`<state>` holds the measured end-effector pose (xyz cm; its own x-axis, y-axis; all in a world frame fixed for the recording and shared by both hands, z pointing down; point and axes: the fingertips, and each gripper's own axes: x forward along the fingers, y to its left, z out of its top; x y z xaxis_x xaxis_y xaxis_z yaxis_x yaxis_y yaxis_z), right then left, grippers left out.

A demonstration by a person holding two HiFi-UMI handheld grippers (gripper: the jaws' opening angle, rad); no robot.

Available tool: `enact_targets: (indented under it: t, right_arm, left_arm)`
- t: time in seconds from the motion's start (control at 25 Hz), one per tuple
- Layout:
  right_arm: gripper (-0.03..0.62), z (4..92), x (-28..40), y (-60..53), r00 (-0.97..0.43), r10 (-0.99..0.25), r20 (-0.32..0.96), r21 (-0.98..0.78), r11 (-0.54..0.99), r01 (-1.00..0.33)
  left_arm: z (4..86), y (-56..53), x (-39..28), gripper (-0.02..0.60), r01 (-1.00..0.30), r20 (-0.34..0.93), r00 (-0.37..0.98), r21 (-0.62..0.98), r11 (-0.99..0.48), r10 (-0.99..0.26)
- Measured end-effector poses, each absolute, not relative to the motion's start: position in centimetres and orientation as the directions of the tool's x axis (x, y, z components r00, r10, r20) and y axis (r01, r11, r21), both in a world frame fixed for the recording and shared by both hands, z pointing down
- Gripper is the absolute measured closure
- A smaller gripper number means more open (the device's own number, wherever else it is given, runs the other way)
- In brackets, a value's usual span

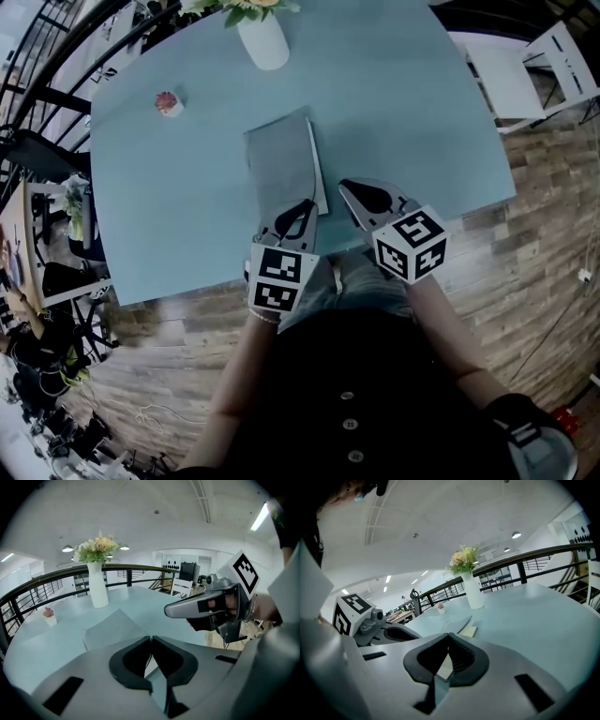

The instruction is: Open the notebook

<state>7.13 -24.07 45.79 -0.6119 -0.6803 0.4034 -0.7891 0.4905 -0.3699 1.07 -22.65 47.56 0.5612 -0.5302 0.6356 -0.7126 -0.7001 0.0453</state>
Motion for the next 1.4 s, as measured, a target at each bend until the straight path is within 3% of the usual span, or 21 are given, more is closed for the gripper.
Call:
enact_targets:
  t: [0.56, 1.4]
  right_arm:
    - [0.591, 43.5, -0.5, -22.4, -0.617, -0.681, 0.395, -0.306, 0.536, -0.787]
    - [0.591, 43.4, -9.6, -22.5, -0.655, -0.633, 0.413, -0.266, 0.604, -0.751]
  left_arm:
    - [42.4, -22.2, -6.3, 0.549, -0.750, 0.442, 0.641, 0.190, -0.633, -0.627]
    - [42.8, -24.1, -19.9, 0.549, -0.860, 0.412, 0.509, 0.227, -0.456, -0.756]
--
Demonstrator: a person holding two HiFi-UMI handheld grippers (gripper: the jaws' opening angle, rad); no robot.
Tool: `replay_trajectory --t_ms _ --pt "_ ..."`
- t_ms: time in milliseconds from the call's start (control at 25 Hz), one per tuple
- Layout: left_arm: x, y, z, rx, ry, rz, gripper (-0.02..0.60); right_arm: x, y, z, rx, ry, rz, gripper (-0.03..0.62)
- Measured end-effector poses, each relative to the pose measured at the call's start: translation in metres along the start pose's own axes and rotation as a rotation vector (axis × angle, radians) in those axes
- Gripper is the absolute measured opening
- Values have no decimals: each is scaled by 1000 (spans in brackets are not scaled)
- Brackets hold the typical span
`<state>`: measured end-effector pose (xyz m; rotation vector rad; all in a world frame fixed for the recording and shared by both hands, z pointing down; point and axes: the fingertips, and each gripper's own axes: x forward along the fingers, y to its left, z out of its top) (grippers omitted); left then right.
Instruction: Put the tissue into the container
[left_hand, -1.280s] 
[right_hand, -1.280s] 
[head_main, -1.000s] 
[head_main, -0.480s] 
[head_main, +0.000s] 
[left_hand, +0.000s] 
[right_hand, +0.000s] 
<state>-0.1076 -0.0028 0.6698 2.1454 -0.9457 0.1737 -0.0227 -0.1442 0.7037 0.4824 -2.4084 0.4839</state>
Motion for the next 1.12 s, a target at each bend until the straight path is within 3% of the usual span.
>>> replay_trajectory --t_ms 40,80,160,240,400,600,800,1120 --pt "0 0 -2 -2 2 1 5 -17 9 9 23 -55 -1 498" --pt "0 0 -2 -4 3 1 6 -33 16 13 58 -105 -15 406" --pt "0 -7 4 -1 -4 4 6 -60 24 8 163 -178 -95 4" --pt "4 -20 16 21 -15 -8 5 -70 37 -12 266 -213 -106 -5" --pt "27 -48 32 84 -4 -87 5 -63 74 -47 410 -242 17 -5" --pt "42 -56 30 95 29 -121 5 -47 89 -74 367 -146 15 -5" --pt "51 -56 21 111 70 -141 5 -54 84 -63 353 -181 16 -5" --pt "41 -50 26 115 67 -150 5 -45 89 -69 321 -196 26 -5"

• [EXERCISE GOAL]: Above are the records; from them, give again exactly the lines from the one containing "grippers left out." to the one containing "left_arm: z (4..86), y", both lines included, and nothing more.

• [WRITTEN RESPONSE]:
`<state>` holds the measured end-effector pose (xyz cm; its own x-axis, y-axis; all in a world frame fixed for the recording and shared by both hands, z pointing down; point and axes: the fingertips, and each gripper's own axes: x forward along the fingers, y to its left, z out of its top; x y z xaxis_x xaxis_y xaxis_z yaxis_x yaxis_y yaxis_z), right then left, grippers left out.

A demonstration by a person holding two HiFi-UMI handheld grippers (gripper: the jaws' opening angle, rad); no robot.

Available tool: `enact_targets: (indented under it: t, right_arm, left_arm)`
- t: time in seconds from the motion's start (control at 25 Hz), one per tuple
- Layout:
  right_arm: gripper (-0.03..0.62), z (4..92), x (-28..40), y (-60..53), r00 (-0.97..0.43), r10 (-0.99..0.25), r20 (-0.32..0.96), r21 (-0.98..0.78), r11 (-0.54..0.99), r01 (-1.00..0.33)
  left_arm: z (4..86), y (-56..53), x (-39..28), gripper (-0.02..0.60), r01 (-1.00..0.30), r20 (-0.34..0.93), r00 (-0.37..0.98), r21 (-0.62..0.98), r11 (-0.99..0.48), r10 (-0.99..0.26)

The exercise is done, with nothing left to add.